Every entry that follows should be repeated exactly; drop the images.
↓↓↓
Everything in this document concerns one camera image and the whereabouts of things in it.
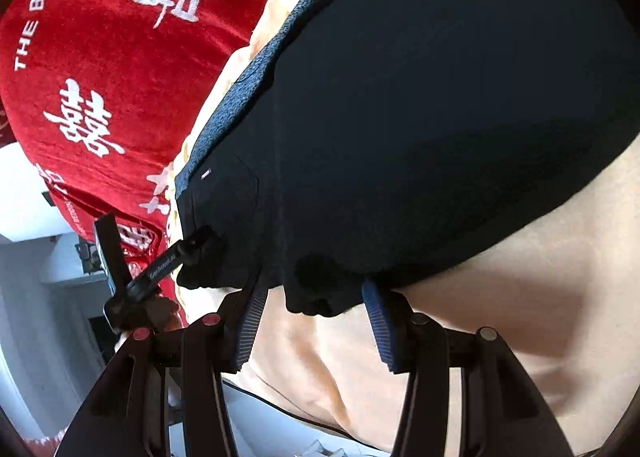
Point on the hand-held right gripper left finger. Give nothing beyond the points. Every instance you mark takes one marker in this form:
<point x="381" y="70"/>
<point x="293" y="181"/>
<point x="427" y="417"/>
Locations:
<point x="250" y="332"/>

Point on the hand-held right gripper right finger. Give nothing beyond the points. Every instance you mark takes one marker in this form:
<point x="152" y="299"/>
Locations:
<point x="380" y="332"/>

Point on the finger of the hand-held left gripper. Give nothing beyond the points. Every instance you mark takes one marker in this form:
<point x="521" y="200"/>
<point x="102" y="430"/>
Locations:
<point x="165" y="271"/>

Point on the black pants with grey waistband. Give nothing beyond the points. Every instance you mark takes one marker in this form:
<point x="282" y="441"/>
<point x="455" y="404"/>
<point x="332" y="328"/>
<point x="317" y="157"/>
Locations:
<point x="400" y="112"/>

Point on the person's left hand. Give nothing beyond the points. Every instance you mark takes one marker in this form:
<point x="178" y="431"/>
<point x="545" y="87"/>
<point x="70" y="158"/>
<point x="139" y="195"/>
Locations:
<point x="162" y="312"/>

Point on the white shelf unit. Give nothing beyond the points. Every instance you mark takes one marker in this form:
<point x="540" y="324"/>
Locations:
<point x="65" y="282"/>

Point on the peach bed sheet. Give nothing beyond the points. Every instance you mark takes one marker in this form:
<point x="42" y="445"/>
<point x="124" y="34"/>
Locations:
<point x="500" y="287"/>

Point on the red printed blanket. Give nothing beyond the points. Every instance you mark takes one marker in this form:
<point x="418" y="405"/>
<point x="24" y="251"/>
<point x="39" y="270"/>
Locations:
<point x="125" y="87"/>
↑↑↑
OUTPUT OF THE TASK:
Everything in this document concerns one camera image and the whereabouts of things in it.
Point on the hand-held right gripper left finger. Give nothing beyond the points. Every instance you mark takes one marker in this form:
<point x="381" y="70"/>
<point x="293" y="181"/>
<point x="427" y="417"/>
Locations:
<point x="250" y="332"/>

Point on the hand-held right gripper right finger. Give nothing beyond the points. Every instance you mark takes one marker in this form:
<point x="152" y="299"/>
Locations:
<point x="380" y="332"/>

Point on the finger of the hand-held left gripper. Give nothing beyond the points. Every instance you mark takes one marker in this form:
<point x="521" y="200"/>
<point x="102" y="430"/>
Locations:
<point x="165" y="271"/>

Point on the black pants with grey waistband. Give nothing beyond the points. Every instance you mark takes one marker in this form:
<point x="282" y="441"/>
<point x="455" y="404"/>
<point x="332" y="328"/>
<point x="317" y="157"/>
Locations:
<point x="400" y="112"/>

Point on the person's left hand. Give nothing beyond the points. Every instance you mark takes one marker in this form:
<point x="178" y="431"/>
<point x="545" y="87"/>
<point x="70" y="158"/>
<point x="139" y="195"/>
Locations:
<point x="162" y="312"/>

Point on the white shelf unit. Give nothing beyond the points. Every instance you mark takes one marker in this form:
<point x="540" y="324"/>
Locations:
<point x="65" y="282"/>

Point on the peach bed sheet. Give nothing beyond the points. Every instance you mark takes one marker in this form:
<point x="42" y="445"/>
<point x="124" y="34"/>
Locations:
<point x="500" y="287"/>

Point on the red printed blanket. Give nothing beyond the points. Every instance you mark takes one marker in this form:
<point x="418" y="405"/>
<point x="24" y="251"/>
<point x="39" y="270"/>
Locations:
<point x="125" y="87"/>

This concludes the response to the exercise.